Activity — Skip the pictures. Set down, word for word, the lines from the start of the material up to and including the line with "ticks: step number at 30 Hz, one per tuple".

______

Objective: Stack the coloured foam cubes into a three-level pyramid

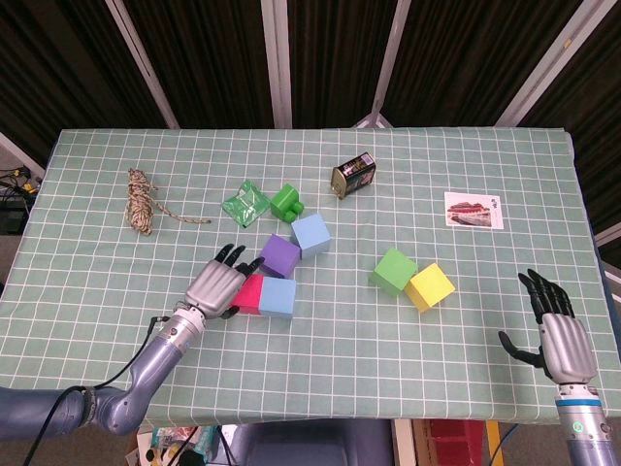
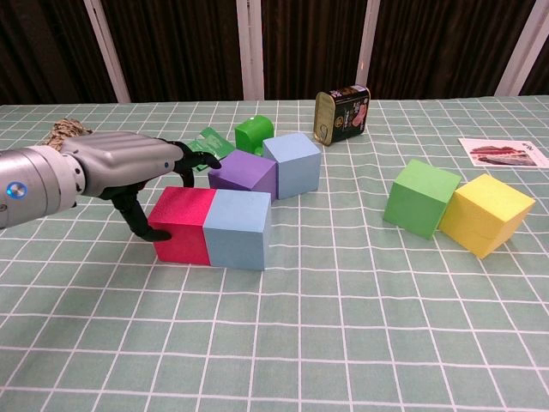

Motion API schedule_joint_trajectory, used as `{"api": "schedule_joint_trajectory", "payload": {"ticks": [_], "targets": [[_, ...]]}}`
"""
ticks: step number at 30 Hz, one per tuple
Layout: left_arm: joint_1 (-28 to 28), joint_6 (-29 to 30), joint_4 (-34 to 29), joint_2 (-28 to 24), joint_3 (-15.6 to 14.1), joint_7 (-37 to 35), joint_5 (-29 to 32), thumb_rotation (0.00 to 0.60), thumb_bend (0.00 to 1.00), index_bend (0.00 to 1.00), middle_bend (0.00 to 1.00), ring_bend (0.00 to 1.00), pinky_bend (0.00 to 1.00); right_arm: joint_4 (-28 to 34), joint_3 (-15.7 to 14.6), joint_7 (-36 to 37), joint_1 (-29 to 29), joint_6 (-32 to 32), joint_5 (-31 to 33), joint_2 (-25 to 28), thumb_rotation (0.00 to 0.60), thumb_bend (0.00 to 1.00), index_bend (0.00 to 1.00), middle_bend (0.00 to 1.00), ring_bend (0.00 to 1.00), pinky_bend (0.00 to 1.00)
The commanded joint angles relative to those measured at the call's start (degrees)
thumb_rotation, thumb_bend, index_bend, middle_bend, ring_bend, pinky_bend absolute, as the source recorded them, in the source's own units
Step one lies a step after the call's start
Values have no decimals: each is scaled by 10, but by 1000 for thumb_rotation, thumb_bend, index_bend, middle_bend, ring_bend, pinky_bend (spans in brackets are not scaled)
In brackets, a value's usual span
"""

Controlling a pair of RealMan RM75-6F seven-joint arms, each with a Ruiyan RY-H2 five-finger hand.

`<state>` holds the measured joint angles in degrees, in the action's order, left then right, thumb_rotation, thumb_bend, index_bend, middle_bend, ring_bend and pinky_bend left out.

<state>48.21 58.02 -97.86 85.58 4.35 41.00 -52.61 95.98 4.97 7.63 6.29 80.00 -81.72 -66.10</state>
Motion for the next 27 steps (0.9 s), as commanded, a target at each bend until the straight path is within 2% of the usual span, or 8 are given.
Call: {"api": "schedule_joint_trajectory", "payload": {"ticks": [1, 27], "targets": [[3, 4, -2, 6, 2, 6, 5, 600, 425, 0, 368, 0, 0, 0, 0, 0, 0, 0, 0, 0, 600, 312, 0, 0, 0, 0], [21, 26, -29, 22, 9, 41, 52, 600, 416, 0, 367, 0, 0, 0, 0, 1, 0, 1, -2, 0, 600, 312, 0, 0, 0, 0]]}}
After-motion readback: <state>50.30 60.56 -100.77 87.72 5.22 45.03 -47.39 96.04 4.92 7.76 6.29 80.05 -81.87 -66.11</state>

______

Solution —
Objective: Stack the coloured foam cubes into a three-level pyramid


Motion API schedule_joint_trajectory, used as `{"api": "schedule_joint_trajectory", "payload": {"ticks": [_], "targets": [[_, ...]]}}`
"""
ticks: step number at 30 Hz, one per tuple

This exercise is finished.